Ende November hatte sich ein Experte die Gebäude angesehen und aufgrund deren Lage direkt an der Gehweghinterkante eine Sanierung ausgeschlossen. Die Stadtentwicklungsgesellschaft STEG sieht das genauso. Mehrheitlich – mit Ausnahme der SPD-Fraktion und Birgit Wiesenhütter (Die Mitte) – folgte der Gemeinderat dem Beschlussvorschlag der Verwaltung. Bereits im Jahr 2016 wurde im Gemeinderat über eine Neubebauung auf dem Areal diskutiert. Das Stuttgarter Planungsbüro Schreiberplan hatte damals zwei denkbare Varianten vorgestellt – eine mit einer intensiveren Nutzung des Grundstücks, die zweite etwas abgespeckt. Für beide gab es damals grundsätzlich grünes Licht.
Die nun vorgelegte Bauvoranfrage orientiert sich an der Variante mit einer weniger intensiven Nutzung des Grundstücks und einer weniger massiv wirkenden Bebauung, die von der Kirchheimer Straße etwas nach hinten versetzt vorgesehen ist. Dass an der Stelle grundsätzlich etwas passieren müsse, darüber waren sich alle im Gremium einig. So handle es sich zwar um ein historisches Gebäudeensemble, das aber recht heruntergekommen sei.
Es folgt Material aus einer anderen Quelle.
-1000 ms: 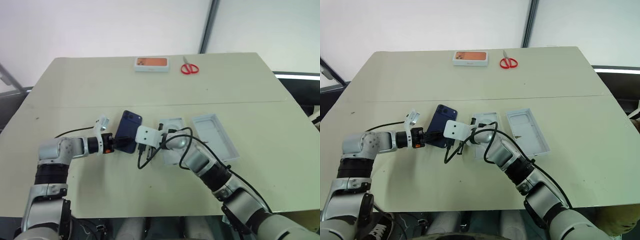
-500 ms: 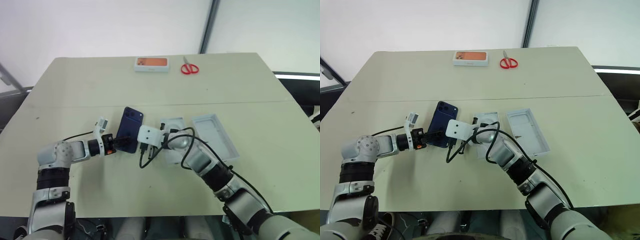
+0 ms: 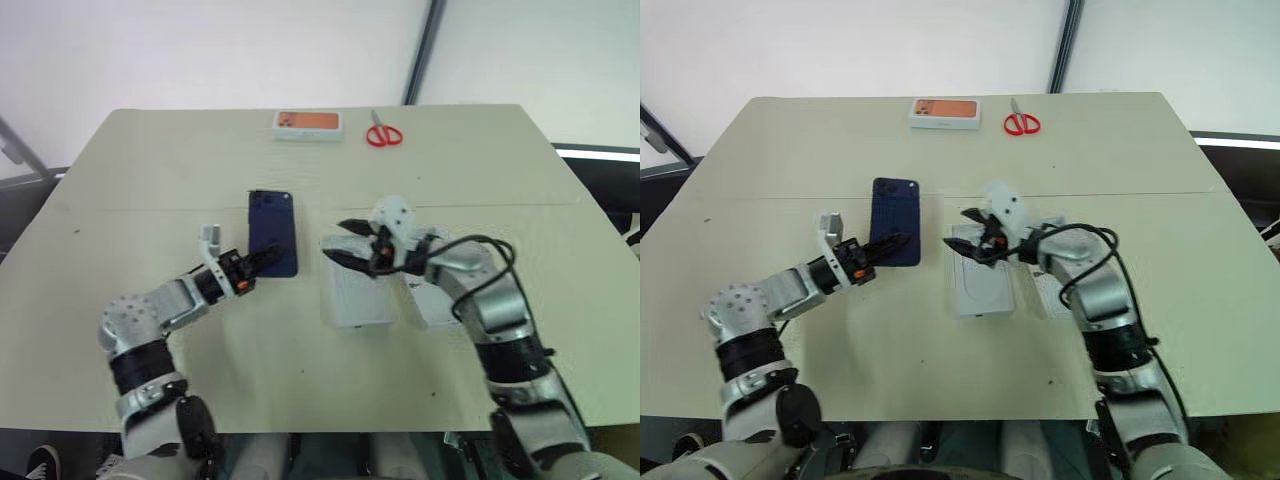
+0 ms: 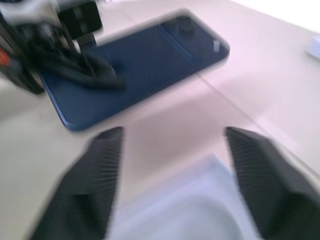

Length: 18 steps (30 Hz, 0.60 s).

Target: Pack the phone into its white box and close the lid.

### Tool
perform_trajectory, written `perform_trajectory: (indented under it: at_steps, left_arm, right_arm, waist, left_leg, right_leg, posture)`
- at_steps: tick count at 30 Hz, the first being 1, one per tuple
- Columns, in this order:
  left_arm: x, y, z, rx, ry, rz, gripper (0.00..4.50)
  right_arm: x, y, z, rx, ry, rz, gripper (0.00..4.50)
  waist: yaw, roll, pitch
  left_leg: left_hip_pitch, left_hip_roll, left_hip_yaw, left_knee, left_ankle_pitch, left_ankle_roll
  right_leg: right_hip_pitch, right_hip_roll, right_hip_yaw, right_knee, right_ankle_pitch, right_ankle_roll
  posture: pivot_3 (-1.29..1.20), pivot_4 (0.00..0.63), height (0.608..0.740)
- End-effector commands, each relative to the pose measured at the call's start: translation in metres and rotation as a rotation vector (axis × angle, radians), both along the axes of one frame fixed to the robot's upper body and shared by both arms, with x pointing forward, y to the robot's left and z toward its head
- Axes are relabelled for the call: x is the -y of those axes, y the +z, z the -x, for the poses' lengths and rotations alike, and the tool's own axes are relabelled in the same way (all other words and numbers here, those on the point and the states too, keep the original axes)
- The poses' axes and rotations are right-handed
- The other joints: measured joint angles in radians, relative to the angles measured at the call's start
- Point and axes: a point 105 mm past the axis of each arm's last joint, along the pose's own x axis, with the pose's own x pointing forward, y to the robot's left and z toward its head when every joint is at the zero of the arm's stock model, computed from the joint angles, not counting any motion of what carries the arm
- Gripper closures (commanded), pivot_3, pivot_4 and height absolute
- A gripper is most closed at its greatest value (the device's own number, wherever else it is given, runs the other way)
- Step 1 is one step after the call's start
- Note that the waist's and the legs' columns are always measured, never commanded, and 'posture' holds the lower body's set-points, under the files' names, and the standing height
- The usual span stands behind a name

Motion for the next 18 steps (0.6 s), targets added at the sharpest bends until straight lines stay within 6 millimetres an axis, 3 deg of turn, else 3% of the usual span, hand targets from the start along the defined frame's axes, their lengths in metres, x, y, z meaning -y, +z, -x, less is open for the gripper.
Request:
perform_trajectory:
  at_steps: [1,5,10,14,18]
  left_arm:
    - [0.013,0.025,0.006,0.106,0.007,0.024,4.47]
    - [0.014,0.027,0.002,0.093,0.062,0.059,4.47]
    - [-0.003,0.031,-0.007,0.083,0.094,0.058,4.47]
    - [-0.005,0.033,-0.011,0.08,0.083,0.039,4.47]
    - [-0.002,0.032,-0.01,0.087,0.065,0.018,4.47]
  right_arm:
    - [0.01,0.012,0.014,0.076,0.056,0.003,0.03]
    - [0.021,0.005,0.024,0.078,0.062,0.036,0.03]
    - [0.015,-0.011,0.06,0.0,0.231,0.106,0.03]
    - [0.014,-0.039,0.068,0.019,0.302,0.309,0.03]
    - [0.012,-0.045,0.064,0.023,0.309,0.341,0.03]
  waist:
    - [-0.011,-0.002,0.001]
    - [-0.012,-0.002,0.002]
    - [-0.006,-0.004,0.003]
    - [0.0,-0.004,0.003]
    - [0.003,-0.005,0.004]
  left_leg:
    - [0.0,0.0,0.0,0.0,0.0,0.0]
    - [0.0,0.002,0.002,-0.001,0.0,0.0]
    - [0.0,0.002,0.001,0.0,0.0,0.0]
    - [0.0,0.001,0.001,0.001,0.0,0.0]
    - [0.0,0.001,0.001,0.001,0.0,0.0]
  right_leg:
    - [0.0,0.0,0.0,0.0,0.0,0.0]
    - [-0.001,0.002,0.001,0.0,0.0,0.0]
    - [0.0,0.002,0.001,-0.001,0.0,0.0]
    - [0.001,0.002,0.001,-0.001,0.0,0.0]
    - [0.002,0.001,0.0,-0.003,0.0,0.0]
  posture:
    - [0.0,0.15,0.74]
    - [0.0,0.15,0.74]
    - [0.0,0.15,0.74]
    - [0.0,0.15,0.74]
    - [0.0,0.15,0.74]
An der ein oder anderen Stelle der Bauvoranfrage gibt es noch Klärungsbedarf. Zwei mehrfach angesprochene Punkte betreffen die Verkehrssituation und die direkt an der viel befahrenen Kirchheimer Straße angedachten Stellplätze. Eine ähnliche Problematik ist von der Ortsdurchfahrt bei den zentral gelegenen Geschäften bekannt. Der Unterschied: Dort müssen die Kunden auf eine Hauptstraße mit geltendem Tempo 50 rückwärts einfahren, in der Kirchheimer Straße gilt dagegen bereits Tempo 30. Kritisch angemerkt wurde auch die wegen eines schmalen Fußwegs erschwerte Erreichbarkeit des zweiten, weiter hinten gelegenen Gebäudes, gerade auch was Rettungskräfte angeht.
Die SPD möchte, dass die Gemeindeverwaltung sich beraten lässt, inwieweit für Hochdorf der Erlass einer oder mehrerer Erhaltungs- oder Gestaltungssatzungen denkbar wäre. Ziel sei es, das Mitbestimmungsrecht der Gemeinde bei der städtebaulichen Entwicklung und dem Erhalt des dörflichen Charakters zu stärken. Immer wieder sei der Gemeinderat mit Planungen konfrontiert, die dem nicht gerecht würden, da viele Bauträger die Grundstücke „mit allen Möglichkeiten des Baurechts ausmosten“, sagte Karsten Rößler (SPD). So verschwinde immer mehr ortsbildprägende alte Bausubstanz.